Menurut analisa Dosen Fakultas Syariah dan Hukum UIN Jakarta tersebut, rancangan biaya yang diusulkan Menag tampaknya dalam rangka melakukan rasionalisasi, keberlangsungan, dan kesehatan keuangan. Sebab selama ini subsidi ke BPIH yang ditopang dari subsidi dana yang berasal dari imbal hasil kelolaan keuangan haji terlalu besar dan cenderung tidak sehat. Maka itu harus ada langkah berani untuk mengoreksi dan menyeimbangkan. Hak dan kepentingan jutaan jemaah haji tunggu juga harus dilindungi.
“Uang hasil dari kelolaan dana haji dari jemaah tunggu berkisar Rp160 triliun, seharusnya hasil dri penempatan maupun investasi menjadi hak dari jemaah haji tunggu (waiting list) yang berjumlah saat ini kurang lebih 5 juta orang selaku pemilik dana (shahibul maal). Tetapi selama ini ‘tradisinya’ malah diberikan untuk mensubsidi jemaah haji yg berangkat pada tahun berjalan sampai 100 persen, ini memang harus mulai dikoreksi dan dibenahi,” paparnya.
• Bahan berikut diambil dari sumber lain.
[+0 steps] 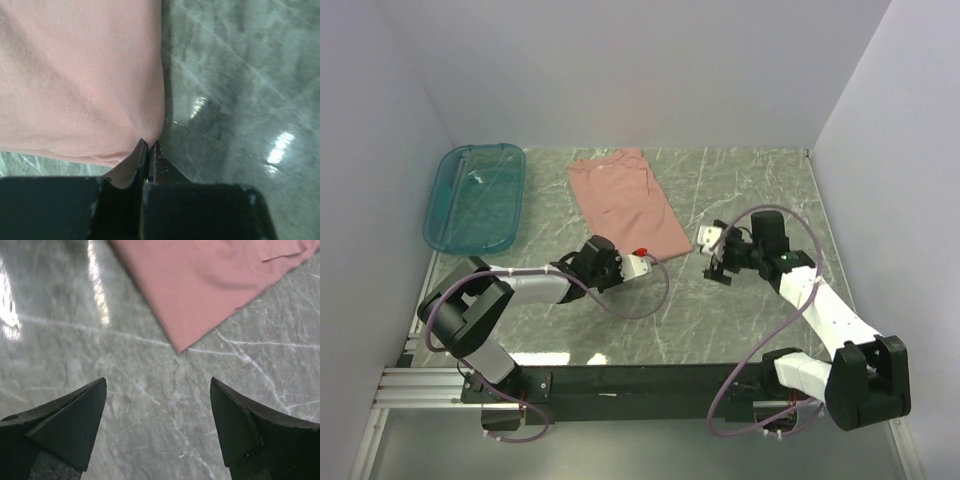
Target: Fold and stack the t-shirts
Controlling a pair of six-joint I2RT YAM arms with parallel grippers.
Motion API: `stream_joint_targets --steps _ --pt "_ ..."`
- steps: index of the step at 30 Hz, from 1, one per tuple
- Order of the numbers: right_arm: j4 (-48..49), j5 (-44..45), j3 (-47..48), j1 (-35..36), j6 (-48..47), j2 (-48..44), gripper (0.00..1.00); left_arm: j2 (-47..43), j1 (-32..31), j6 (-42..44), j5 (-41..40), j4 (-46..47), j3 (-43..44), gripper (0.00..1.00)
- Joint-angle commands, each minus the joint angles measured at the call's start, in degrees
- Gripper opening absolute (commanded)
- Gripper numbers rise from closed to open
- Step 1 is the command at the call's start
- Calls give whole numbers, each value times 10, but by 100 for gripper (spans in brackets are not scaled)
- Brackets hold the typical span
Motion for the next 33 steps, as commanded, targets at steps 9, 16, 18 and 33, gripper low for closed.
stream_joint_targets --steps 9,16,18,33 --pt "49 95 -44 75 -269 58 95 -130 -111 -34 51 -113 -57 1" --pt "60 134 -47 131 -292 117 92 -189 -147 -79 40 -137 -86 1" --pt "48 127 -35 139 -282 130 89 -193 -148 -83 40 -138 -89 1" --pt "62 177 -13 196 -262 221 56 -203 -149 -83 32 -132 -97 1"
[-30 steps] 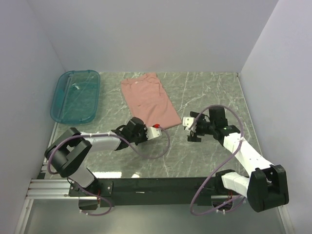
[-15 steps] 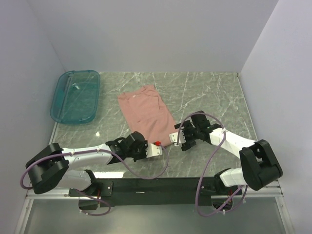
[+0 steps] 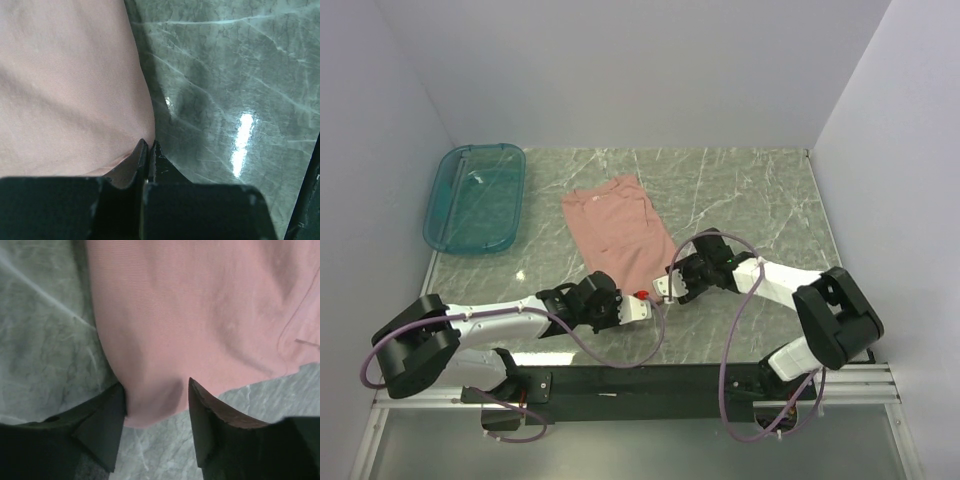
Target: Fold and stack the t-shirts
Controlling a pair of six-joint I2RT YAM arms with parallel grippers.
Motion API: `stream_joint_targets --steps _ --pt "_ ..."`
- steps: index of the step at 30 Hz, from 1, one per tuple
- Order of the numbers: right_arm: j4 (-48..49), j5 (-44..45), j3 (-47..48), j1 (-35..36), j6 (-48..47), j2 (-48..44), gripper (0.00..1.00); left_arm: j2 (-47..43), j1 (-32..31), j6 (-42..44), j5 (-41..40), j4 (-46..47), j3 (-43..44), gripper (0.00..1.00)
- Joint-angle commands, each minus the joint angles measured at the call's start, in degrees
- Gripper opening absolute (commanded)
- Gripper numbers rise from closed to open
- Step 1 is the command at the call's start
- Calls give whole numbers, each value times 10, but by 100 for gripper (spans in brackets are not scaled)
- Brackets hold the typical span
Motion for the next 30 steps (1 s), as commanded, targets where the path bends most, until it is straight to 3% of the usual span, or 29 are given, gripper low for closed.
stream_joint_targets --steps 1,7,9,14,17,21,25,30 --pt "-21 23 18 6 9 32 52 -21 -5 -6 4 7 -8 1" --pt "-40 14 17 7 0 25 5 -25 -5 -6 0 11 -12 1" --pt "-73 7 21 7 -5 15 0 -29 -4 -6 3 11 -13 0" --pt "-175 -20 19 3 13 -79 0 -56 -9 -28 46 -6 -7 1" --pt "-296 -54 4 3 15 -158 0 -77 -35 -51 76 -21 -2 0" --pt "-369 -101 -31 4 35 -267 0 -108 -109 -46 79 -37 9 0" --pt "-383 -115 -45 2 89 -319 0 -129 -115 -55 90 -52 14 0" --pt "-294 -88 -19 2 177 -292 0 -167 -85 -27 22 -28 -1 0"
Pada saat yang sama, biaya setoran awal calon jemah haji belum juga dinaikkan masih di angka Rp25 juta/jemaah, setidaknya selama dua sekade belakangan. Jelas situasi ini sangat menekan keuangan haji yang sekarang ini dikelola Badan Pengelola Keuangan Haji (BPKH), terlebih dengan kuota normal 221 ribu maka subsidinya juga akan kembali normal.
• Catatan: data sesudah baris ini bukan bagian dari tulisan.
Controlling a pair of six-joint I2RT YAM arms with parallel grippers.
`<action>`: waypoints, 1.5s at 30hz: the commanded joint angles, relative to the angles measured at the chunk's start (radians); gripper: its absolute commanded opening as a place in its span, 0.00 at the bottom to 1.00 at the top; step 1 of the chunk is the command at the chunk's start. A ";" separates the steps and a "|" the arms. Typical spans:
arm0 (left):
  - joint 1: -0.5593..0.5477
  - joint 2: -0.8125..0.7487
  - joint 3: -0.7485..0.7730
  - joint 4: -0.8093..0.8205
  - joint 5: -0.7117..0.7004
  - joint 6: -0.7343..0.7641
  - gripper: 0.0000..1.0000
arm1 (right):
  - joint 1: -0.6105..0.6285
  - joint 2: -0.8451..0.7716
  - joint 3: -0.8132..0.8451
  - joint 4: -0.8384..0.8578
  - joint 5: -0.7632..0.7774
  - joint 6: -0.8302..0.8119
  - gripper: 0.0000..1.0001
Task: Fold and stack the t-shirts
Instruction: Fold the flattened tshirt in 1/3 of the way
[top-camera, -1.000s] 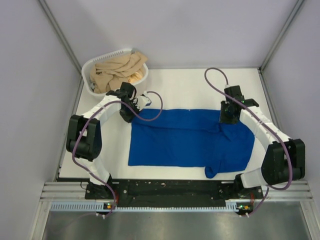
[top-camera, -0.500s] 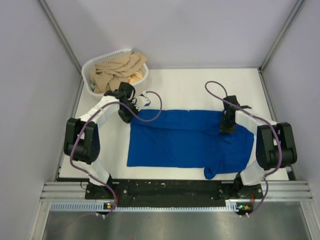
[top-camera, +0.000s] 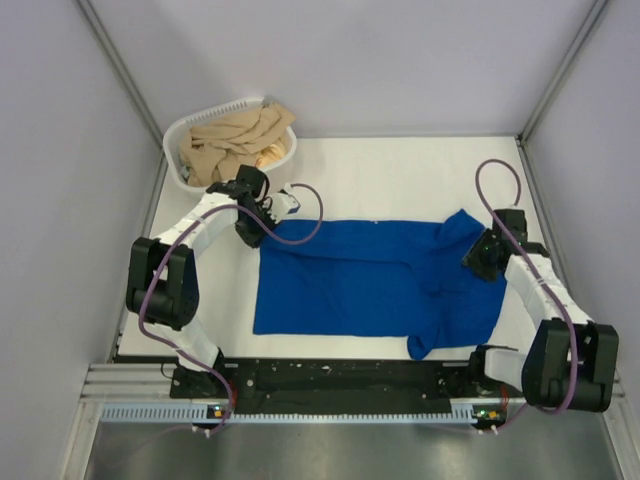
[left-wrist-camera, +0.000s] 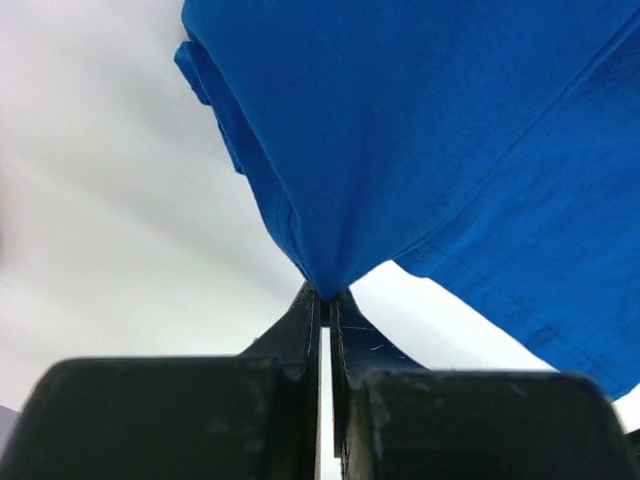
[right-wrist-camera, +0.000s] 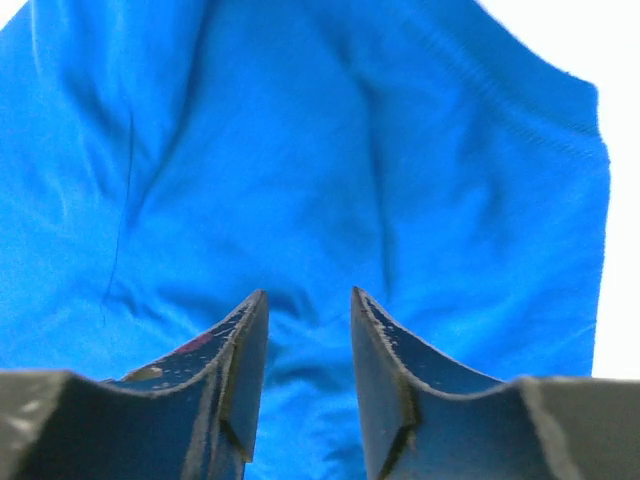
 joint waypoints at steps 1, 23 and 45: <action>0.005 -0.038 -0.022 0.010 0.035 0.008 0.00 | -0.069 0.053 0.023 0.089 0.032 0.043 0.40; 0.005 -0.035 0.021 -0.004 0.028 0.007 0.00 | -0.086 0.129 0.029 0.085 0.118 0.011 0.40; 0.005 -0.035 0.041 -0.012 0.021 0.008 0.00 | -0.084 0.153 0.081 0.056 0.120 -0.055 0.00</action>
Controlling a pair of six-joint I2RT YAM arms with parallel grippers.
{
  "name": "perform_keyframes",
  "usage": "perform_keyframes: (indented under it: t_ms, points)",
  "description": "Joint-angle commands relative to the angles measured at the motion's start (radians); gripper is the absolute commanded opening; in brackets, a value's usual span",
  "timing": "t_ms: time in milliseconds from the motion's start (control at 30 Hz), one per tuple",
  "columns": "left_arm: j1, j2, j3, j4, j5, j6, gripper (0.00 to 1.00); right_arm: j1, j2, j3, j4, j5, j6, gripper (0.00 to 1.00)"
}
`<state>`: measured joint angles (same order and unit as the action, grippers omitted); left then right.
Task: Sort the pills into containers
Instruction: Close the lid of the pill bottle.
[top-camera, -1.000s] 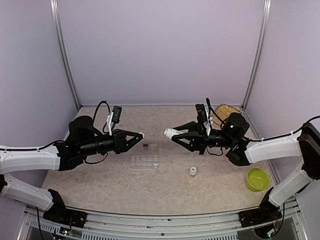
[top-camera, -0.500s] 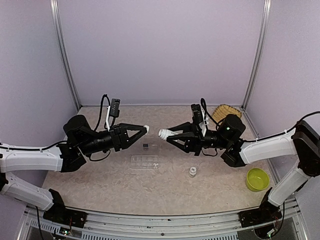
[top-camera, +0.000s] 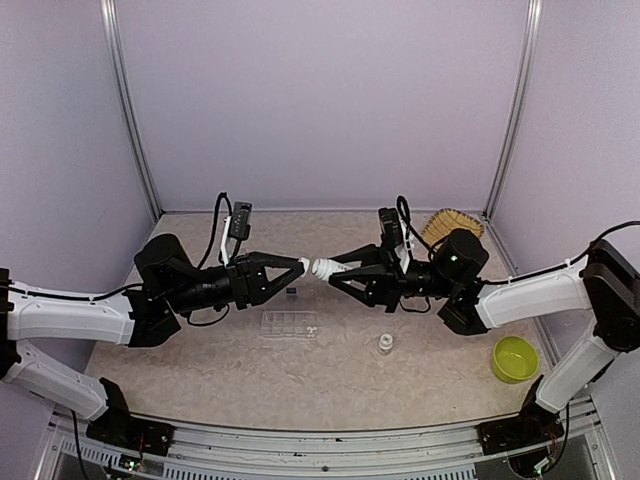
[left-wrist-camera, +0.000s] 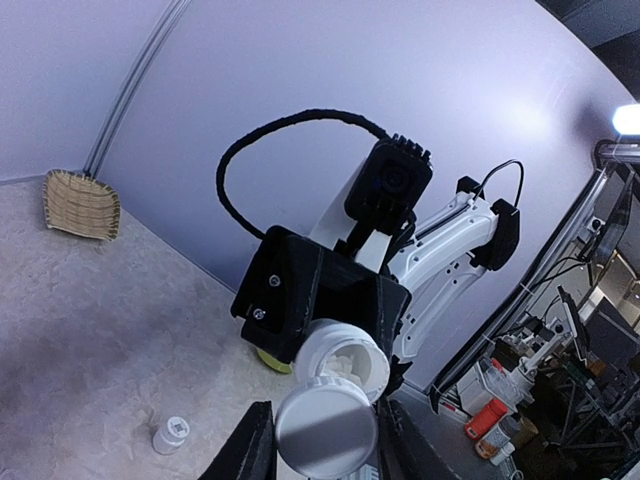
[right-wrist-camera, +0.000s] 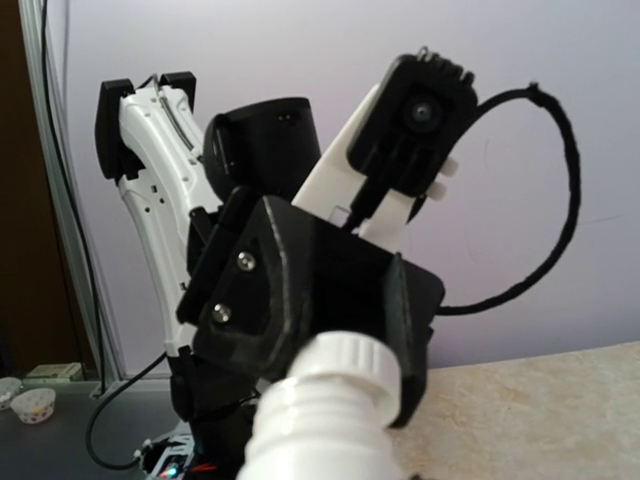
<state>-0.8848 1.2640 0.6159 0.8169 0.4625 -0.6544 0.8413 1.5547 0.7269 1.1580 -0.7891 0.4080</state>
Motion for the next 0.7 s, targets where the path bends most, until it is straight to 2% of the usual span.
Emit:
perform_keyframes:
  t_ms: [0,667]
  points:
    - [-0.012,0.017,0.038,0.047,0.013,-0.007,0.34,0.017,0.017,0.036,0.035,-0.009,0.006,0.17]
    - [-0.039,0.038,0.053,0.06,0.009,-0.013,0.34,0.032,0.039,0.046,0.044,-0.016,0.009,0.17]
“Gus Men termasuk sangat berani mengambil kebijakan yang tidak populer ini, yang selama ini sangat dihindari oleh Menteri Agama era sebelumnya, terlebih di tahun politik. Tapi langkah merasionalisasi dan mengoreksi dana haji harus segera diambil demi kemaslahatan yang lebih besar dan melindungi hak dari jutaan jemaah haji tunggu, jika tidak masalah ini akan jadi bom waktu,” paparnya.
Namun demikian, Mustolih beraharap usulan kenaikan biaya haji masih bisa diturunkan dengan melakukan efesiensi menyisir komponen-kompknen biaya yang bisa dipangkas tanpa mengurangi dan berdampak pada kualitas pelayanan penyelenggaraan haji.
Dia juga berharap soal dana haji tidak hanya biaya haji reguler saja yang disampaikan ke publik, tetapi penyelengggaraan biaya haji khusus yang dikelola travel (PIHK/ Penyelenggara Ibadah Haji Khusus) juga penting untuk dipublikasikan karena ada ribuan orang menjadi calon jemaah haji khusus.